Высокий и совершенно седой старик с суковатой палкой приблизился к дому, долго глядел в какую-то бумажку, потом на крышу, стены, окно, видимо сличая приметы; потом постучал напористо.

Они долго смотрели в глаза друг другу, и после Мануэлита — весьма поседевшая и с потухшим спокойным взглядом — сказала:

— Входите.

— Давно ли в Паите? — невозмутимо спросила она собеседника, усадив за стол и усевшись напротив, покойно и трудовито сложив на голых досках сцепленные руки, как некогда делал Боливар.

— Нет, я проездом. Все время разъезжаю, продаю свой товар, — отвечал престарелый Симон Родригес, учитель Симона Боливара, воспитатель его природных тираноборческих чувств и свирепейший проповедник Руссо.

— Чем же вы торгуете нынче? — со сдержанной улыбкой спросила Мануэлита, как бы приглашая мысленно добавить, что прежде он торговал товаром мыслей, стремлений и вдохновений.

— Увы! Я делаю свечи. Вот, разъезжаю и продаю. И еще иногда — уроки.

— В вашем-то возрасте? Вам ведь за восемьдесят, наверно?

— Да, именно так.

Они разглядывали друг друга; они не жаловались — эти дети испанской крови, сдержанные креолы с железом в душе. Слова их звучали как некий обмен известиями, как нечто «само собой». Родригес глядел и глядел на Мануэлиту; да, она постарела, погасла, ее иссиня-черные с белым волосы были собраны в тугой узел и гладко обозначали некогда бесшабашную и косматую голову.
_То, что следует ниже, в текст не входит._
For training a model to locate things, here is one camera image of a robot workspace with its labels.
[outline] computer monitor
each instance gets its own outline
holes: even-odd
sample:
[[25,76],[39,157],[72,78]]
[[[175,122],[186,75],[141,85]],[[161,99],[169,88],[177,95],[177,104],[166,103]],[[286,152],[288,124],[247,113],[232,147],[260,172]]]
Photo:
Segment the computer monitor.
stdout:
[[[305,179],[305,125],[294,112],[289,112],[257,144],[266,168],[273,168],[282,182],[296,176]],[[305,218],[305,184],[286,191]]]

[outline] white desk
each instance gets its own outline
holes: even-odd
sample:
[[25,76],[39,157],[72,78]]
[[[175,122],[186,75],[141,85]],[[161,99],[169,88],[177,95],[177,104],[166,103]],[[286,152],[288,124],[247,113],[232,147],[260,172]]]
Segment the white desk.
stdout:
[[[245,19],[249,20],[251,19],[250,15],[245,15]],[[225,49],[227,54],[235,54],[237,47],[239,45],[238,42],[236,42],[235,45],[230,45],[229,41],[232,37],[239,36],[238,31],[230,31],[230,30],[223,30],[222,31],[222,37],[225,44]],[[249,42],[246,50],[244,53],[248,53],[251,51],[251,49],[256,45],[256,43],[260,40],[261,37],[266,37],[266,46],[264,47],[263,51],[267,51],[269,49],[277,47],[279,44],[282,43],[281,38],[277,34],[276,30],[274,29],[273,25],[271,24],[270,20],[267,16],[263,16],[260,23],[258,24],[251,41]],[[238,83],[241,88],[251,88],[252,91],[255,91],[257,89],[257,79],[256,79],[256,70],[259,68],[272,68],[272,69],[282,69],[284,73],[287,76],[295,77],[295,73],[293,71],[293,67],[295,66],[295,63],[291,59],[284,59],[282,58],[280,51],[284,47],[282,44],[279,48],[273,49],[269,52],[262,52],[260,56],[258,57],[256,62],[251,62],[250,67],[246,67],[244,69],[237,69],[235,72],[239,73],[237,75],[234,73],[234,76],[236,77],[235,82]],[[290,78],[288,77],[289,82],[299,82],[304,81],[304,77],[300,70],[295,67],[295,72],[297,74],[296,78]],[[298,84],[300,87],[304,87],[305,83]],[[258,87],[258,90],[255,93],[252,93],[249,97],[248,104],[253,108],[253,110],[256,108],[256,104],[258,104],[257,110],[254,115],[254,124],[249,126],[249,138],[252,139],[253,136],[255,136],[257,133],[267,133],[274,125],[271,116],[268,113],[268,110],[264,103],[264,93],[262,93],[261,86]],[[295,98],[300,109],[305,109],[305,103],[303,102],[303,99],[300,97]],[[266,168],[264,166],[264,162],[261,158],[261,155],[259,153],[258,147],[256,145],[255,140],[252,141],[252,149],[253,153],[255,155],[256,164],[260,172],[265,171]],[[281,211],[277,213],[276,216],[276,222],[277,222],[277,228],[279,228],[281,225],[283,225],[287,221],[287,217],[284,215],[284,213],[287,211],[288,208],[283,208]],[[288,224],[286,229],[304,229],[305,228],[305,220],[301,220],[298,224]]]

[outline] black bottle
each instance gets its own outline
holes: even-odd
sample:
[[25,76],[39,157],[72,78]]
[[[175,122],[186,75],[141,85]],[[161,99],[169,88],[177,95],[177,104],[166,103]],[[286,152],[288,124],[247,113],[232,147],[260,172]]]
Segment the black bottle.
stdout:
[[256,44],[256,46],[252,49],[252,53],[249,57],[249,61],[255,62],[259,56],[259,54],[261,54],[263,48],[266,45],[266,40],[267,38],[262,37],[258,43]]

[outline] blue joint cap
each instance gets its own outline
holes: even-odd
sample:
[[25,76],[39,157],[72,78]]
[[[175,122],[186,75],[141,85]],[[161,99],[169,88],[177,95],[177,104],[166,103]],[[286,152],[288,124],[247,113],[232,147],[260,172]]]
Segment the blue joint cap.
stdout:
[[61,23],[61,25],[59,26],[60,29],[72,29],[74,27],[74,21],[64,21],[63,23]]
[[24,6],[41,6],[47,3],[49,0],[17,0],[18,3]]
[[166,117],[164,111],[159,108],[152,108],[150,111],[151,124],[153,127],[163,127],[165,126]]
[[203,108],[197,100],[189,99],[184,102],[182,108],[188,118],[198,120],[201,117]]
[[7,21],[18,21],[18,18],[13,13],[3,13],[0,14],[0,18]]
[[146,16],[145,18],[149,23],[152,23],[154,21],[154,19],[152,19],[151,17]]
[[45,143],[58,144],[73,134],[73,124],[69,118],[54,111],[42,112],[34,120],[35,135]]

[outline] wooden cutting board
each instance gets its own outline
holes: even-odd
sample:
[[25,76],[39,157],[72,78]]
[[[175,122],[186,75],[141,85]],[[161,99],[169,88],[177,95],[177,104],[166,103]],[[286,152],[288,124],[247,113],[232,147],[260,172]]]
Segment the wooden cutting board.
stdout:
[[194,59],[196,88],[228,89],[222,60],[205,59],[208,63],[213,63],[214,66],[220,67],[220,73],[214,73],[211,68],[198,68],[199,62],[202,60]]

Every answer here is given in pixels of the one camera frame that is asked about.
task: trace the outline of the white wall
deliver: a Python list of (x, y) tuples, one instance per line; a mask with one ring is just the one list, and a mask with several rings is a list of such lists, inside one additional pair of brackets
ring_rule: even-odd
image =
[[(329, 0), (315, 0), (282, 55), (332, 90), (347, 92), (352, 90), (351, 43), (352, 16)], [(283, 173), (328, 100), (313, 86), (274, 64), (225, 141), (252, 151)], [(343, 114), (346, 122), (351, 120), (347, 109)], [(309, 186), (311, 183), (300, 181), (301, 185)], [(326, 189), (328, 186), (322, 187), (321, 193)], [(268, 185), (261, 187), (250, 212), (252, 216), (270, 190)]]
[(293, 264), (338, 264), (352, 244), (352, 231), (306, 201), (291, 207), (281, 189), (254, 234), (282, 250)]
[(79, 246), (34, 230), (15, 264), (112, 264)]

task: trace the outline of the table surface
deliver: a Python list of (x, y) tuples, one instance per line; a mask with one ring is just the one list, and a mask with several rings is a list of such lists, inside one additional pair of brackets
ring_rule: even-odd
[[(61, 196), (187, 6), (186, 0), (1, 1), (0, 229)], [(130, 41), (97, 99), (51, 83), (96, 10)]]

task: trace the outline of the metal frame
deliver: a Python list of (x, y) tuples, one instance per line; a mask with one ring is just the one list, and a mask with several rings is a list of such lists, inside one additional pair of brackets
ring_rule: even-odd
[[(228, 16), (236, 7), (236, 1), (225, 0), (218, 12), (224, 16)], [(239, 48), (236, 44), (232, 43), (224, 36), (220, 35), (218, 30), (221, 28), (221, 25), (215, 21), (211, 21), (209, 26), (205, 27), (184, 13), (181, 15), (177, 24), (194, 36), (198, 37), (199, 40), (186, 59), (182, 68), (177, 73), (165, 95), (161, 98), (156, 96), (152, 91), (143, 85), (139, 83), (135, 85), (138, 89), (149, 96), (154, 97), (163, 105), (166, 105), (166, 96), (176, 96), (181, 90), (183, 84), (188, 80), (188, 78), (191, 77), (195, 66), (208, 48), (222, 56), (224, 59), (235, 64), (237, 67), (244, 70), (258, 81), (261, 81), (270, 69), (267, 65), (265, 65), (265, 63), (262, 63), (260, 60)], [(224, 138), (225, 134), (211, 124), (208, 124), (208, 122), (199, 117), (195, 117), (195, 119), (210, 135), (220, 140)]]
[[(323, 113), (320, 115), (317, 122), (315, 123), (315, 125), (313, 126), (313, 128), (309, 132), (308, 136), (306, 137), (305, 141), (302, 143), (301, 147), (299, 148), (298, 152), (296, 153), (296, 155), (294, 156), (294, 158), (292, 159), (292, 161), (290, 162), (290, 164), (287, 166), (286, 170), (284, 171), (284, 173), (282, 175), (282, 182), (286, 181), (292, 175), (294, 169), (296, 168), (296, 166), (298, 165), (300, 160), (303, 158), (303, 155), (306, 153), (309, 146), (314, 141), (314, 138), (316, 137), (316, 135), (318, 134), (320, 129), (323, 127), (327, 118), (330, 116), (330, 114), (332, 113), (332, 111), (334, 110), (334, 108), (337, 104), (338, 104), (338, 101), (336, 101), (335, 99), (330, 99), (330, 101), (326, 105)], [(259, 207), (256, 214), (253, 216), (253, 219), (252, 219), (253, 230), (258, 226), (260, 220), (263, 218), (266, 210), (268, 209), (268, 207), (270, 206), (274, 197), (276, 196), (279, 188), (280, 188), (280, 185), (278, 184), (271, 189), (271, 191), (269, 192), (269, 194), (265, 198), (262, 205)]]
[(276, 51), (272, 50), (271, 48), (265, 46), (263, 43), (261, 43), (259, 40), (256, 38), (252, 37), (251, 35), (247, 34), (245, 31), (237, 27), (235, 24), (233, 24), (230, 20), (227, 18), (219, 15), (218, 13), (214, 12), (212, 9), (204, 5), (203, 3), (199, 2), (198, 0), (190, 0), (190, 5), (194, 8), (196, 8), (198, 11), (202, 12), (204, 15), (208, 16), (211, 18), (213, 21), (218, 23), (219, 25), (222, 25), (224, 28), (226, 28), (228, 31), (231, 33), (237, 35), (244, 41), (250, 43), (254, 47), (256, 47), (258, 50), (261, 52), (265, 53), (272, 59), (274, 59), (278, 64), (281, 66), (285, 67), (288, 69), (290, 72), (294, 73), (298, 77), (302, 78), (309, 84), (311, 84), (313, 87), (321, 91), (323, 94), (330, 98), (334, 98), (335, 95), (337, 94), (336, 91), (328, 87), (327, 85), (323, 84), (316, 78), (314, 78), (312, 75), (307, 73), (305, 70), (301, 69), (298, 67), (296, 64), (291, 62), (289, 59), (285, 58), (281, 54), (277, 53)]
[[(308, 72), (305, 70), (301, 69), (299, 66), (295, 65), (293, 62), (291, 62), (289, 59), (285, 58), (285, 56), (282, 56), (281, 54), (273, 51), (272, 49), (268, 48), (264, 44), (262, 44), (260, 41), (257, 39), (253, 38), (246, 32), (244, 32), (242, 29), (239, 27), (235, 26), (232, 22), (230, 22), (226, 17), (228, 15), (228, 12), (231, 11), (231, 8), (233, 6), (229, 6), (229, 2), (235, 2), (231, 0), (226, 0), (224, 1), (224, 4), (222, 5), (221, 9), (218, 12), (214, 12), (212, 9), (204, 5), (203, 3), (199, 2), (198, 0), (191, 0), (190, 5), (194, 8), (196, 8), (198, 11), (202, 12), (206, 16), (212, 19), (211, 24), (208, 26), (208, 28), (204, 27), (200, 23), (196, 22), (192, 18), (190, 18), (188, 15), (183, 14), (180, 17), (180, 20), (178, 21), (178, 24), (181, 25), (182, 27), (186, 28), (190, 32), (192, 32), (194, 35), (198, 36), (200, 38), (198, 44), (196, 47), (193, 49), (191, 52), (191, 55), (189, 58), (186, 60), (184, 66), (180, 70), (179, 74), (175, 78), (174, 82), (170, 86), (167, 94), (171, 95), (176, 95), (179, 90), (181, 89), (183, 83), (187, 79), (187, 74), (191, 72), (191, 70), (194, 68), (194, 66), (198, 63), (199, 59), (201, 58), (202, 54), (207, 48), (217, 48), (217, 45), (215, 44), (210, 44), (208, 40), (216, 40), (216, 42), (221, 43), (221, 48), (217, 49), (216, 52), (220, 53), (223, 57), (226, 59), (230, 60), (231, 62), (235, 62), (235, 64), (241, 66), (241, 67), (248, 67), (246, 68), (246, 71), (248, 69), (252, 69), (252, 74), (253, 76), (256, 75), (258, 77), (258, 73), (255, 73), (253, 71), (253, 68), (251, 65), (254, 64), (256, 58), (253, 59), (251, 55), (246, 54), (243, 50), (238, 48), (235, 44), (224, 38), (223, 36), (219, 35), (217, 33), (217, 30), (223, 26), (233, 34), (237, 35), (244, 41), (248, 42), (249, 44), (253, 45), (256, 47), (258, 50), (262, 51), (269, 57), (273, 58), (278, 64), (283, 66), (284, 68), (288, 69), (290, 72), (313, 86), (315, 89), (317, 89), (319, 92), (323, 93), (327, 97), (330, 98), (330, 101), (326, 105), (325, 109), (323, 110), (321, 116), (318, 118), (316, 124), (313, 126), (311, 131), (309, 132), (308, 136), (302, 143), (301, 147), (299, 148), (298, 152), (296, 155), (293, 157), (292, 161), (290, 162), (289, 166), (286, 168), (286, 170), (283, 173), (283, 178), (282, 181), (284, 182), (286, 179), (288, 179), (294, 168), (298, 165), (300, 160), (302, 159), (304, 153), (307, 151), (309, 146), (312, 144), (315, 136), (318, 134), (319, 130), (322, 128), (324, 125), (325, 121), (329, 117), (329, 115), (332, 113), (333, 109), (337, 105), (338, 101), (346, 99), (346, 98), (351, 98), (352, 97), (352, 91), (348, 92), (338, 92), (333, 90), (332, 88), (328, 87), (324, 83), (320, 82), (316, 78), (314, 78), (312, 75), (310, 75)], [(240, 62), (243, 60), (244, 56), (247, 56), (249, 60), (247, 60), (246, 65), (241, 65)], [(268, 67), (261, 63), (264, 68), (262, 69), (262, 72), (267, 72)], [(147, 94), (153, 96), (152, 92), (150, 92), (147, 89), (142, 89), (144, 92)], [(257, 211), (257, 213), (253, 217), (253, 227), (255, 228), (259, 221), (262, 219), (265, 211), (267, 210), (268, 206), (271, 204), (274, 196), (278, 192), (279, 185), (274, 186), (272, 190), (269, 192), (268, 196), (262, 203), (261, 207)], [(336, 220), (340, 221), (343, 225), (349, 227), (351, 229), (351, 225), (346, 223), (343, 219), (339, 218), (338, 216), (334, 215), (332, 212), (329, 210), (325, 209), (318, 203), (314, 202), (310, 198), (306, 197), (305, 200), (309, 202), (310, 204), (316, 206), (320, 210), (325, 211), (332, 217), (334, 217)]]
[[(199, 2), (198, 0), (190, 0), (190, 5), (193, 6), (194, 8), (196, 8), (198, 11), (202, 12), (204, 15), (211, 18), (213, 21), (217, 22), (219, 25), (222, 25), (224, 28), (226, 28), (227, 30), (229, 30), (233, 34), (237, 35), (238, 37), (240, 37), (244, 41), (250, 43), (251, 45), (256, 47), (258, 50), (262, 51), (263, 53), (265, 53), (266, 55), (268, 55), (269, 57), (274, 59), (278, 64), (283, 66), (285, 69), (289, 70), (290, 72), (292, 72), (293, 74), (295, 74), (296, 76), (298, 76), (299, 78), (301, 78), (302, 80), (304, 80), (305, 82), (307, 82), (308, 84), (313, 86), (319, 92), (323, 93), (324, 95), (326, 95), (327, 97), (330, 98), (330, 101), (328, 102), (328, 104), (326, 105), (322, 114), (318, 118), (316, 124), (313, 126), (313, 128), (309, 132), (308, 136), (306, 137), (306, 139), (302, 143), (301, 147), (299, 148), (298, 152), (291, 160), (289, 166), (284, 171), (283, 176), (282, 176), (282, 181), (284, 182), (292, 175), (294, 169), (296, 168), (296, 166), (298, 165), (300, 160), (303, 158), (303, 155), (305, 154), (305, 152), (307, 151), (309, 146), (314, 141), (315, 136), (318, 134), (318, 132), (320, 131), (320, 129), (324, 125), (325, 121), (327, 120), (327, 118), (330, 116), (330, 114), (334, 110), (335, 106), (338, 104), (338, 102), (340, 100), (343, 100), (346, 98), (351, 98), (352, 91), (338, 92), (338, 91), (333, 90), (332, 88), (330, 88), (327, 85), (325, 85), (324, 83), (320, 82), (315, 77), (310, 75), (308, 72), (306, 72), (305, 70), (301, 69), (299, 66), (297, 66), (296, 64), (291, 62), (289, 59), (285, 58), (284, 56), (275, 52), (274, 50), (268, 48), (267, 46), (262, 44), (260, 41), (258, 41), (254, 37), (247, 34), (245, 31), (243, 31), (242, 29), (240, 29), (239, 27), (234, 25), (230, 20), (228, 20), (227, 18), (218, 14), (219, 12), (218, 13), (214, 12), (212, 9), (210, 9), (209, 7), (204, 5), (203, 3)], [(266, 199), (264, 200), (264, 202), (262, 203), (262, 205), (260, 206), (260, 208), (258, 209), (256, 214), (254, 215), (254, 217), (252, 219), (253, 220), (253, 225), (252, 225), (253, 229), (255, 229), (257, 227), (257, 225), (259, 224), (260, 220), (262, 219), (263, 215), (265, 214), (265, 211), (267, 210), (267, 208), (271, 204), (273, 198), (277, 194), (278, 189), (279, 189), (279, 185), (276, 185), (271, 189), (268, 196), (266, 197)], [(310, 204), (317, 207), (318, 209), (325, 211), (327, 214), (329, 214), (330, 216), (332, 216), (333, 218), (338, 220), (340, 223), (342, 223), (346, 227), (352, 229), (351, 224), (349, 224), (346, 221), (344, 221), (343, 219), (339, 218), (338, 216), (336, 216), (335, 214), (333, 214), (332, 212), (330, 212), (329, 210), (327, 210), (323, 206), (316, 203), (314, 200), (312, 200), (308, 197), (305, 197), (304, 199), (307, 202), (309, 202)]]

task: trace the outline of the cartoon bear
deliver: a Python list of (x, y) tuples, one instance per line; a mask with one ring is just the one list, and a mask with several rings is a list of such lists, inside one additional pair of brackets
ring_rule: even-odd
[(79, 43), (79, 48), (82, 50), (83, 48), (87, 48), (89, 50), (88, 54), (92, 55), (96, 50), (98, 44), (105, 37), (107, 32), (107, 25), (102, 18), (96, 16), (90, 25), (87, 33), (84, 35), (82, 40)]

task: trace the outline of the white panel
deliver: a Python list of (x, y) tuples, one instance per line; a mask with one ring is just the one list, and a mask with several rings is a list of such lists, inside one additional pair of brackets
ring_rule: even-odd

Сам же Родригес был весь согбен, морщинист и бел как снег.

— А ты как живешь? А, Мануэлита?

Она, не разжимая ладоней, слегка повела плечом под накинутой шалью — мол, все тут ясно, зачем вопросы; потом изобразила на лице деловитость и некоторую заученность и — жестом остановив разъяснения вопроса и дав понять, что она знает, что речь идет не об этих, сегодняшних днях, а обо всем этом времени, — скупо сказала:

— Тогда меня выгнали, я уехала на Ямайку. Потом вернулась в свой Эквадор, но оттуда меня прогнал враг Боливара Флорес. Явилась в Перу, на родину моего первого мужа. Живу вот в Паите, продаю варенье — сама его делаю. Тоже, видите, стала торговать.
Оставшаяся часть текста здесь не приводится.